Big Foot is an anomalous film for 1970. It is a firmly PG affair at a time when horror and exploitation cinemas were routinely pushing boundaries, be it Hammer’s gory updates of classics, the European cycle of erotic horrors, or drive-in shockers such as I Drink Your Blood or the films of HG Lewis.

Big Foot instead takes its inspiration from an earlier time and has much in common with horror cinema of the 1950s, and this thought is furthered in its production value. Very few scenes were shot on location, and the overwhelming majority of the “outdoor” footage takes place on glaringly obvious sets. The cheapness of the production, when coupled with stars from previous decades and frequent allusions to King Kong, would have made the film seem antiquated to audiences upon release and was likely a contributing factor to the film’s lack of commercial success.

Considering Big Foot as a continuation of the American horror cycle from the fifties opens the film up to a more intriguing interpretations. Most of the standard tropes of the genre are present – juvenile delinquents, unconcerned law enforcement, a remote small town – which suggests that the similarities were intentional. Fifties horror was primarily concerned with otherworldly creatures and giant animals, and these monsters invariably represented the specters of atomic war, Communism, or mankind’s hubris. What then does Big Foot’s cryptozoological antagonist represent?

The most likely metaphor at work in the film is that Bigfoot represents an internal, social threat rather than an external, political threat as in the atomic horrors—fear of the outsider within our midst. This can alternately be interpreted along racial or class lines, and readings where Bigfoot represents African-Americans, Native Americans, or hippies and political dissidents are equally valid. Bigfoot essentially represents anyone who was not a part of the white middle-class referred to as the “Silent Majority” by Nixon and enshrined as “Man of the Year” by Time magazine in January 1970. This is best seen in the type of threat that the creature represents. The film’s exclusively white male heroes are not in physical danger from the beast, but rather are faced with a socio-sexual threat. Bigfoot has kidnapped Joi and Chris to mate with them, planning to create a “hybrid” race of creatures because he is the last of his kind. The Bigfoot threatens to usurp their dominance and steal their women, literally and figuratively rendering them impotent, and the males – bikers, police, and townspeople acting in unison – destroy the creature violently when given the first opportunity.

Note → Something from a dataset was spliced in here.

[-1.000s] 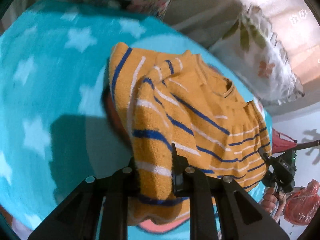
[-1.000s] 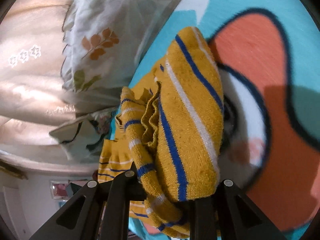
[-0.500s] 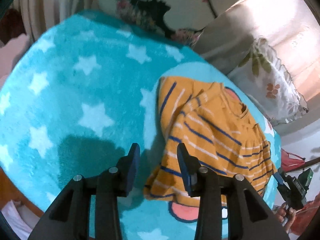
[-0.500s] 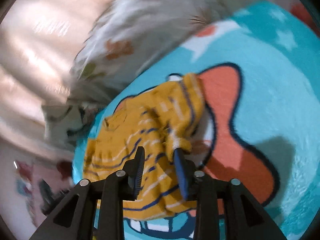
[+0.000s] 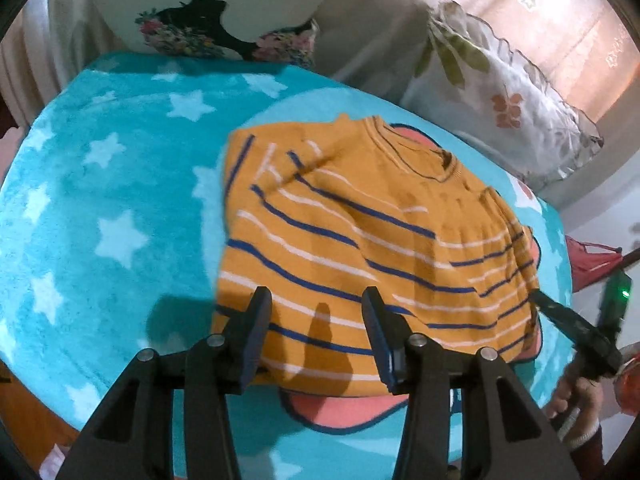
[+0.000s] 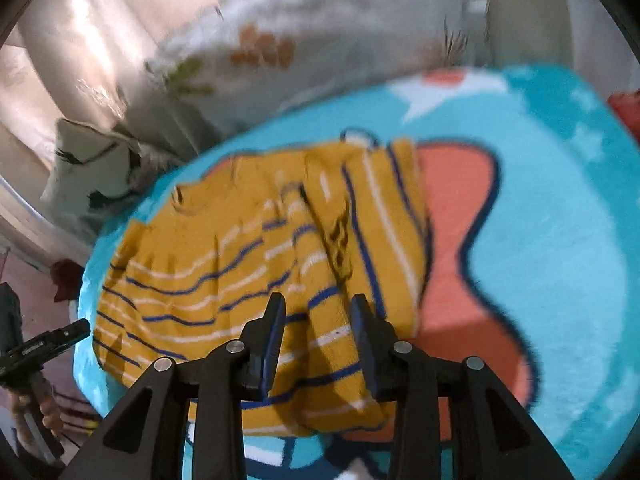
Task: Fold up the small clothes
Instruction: 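Press the folded sweater flat with the right tool, then grasp the edge of the folded sweater with the right tool and lift, then fold the held edge over the sweater and open the right tool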
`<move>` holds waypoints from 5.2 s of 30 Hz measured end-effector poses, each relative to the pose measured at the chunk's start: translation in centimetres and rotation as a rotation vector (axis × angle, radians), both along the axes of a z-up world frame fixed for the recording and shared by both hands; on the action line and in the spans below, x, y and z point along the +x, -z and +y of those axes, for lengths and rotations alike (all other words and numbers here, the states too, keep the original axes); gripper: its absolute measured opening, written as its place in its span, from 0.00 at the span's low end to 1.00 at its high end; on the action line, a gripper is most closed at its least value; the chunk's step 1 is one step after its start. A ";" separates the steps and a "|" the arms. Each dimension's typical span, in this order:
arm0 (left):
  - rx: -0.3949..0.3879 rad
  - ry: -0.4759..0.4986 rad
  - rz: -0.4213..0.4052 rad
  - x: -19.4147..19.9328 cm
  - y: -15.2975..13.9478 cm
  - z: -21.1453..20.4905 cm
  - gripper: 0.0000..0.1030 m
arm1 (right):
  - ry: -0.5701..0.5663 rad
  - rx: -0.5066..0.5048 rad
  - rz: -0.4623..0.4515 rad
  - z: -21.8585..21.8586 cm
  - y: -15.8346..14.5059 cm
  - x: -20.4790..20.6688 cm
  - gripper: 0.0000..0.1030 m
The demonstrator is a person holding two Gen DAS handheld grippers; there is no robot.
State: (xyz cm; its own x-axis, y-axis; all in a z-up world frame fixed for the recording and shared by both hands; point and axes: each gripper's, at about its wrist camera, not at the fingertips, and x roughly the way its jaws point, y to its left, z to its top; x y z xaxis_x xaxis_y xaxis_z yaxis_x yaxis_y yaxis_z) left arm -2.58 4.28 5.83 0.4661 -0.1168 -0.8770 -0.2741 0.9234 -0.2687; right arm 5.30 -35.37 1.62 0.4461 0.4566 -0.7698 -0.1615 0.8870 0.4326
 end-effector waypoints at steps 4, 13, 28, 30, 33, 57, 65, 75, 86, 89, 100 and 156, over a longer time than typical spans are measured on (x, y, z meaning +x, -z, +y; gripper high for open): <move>0.028 -0.006 0.001 -0.3 -0.2 -0.5 0.44 | -0.009 0.052 0.038 -0.7 0.5 0.7 0.07; 0.039 -0.099 0.010 -2.7 -0.6 0.9 0.47 | 0.098 -0.006 0.051 -3.3 -0.5 2.3 0.15; 0.092 -0.181 0.014 -6.7 -1.2 -0.1 0.53 | -0.127 -0.222 -0.007 9.3 1.2 11.7 0.24; 0.097 -0.193 0.014 -7.3 -1.4 -0.2 0.55 | -0.131 -0.306 -0.028 10.3 0.6 12.5 0.24; 0.094 -0.215 0.011 -7.9 -1.5 0.0 0.57 | -0.098 -0.428 -0.084 10.8 -1.3 11.9 0.27; 0.081 -0.147 0.005 -7.8 -1.6 -5.8 0.59 | -0.082 -0.678 -0.294 6.0 -7.5 -0.5 0.58; 0.058 -0.201 0.008 -8.8 -1.3 -4.9 0.61 | -0.119 -0.678 -0.315 6.7 -7.7 -1.5 0.62; 0.049 -0.190 0.009 -7.5 -0.8 -2.8 0.63 | -0.097 -0.640 -0.255 6.9 -7.3 0.2 0.67; 0.009 -0.258 0.043 -7.4 0.8 5.5 0.63 | -0.161 -0.343 -0.147 12.4 -7.6 0.3 0.67; -0.002 -0.268 0.043 -7.8 1.2 8.0 0.63 | -0.283 -0.250 -0.102 17.7 -7.2 -0.1 0.67; -0.028 -0.293 0.058 -10.7 2.8 15.3 0.63 | -0.506 -0.286 0.013 36.5 -1.9 -1.1 0.67; 0.010 -0.051 0.073 -2.6 0.4 -6.1 0.63 | -0.042 -0.009 0.024 1.2 -3.2 5.9 0.28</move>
State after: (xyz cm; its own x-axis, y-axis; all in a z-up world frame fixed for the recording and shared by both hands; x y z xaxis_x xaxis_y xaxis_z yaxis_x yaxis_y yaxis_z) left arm -5.14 -1.86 5.39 0.4062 -0.0859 -0.9097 -0.3390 0.9103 -0.2374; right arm 11.15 -34.16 4.82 0.4080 0.4677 -0.7841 -0.1887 0.8835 0.4288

Despite the film’s limited budget it remains surprisingly true to famous Bigfoot encounters and contemporaneous scholarship on the subject. The film’s storyline of a Bigfoot family is drawn from Albert Ostman’s 1957 claim to have been abducted in 1924 by a mother-father pair of Sasquatches and their children. Ostman’s story was famous enough to have become the subject of an R. Crumb comic (“Whiteman Meets Bigfoot”) in 1971, meaning that the legend had some degree of cultural currency at the time. Elmer’s discovery of a large footprint is reminiscent of Raymond Wallace’s 1958 discovery of the same, a story later revealed to be a hoax but the genesis of the Sasquatch’s “Bigfoot” nickname. Most importantly, the suit design of the Bigfoot is based on the controversial Patterson-Gimlin film from 1967, and the filmic Bigfoot even mimics that creature’s familiar gait.

Big Foot is a prime example of the type of disposable cinema that was ubiquitous in drive-ins throughout the South and Midwest. Its distinction as the first Bigfoot film is the only thing saving it from complete obscurity, helped undoubtedly by the renewed modern interest in the cryptid as a result of increased television exposure. It is a far more intriguing work than the average drive-in fare, however. Although I regard the film’s social commentary as both indirect and unintentional, it is an important film in spite of itself, representing both a pop culture milestone and a subtle but surprisingly harsh critique of prevailing social paradigms.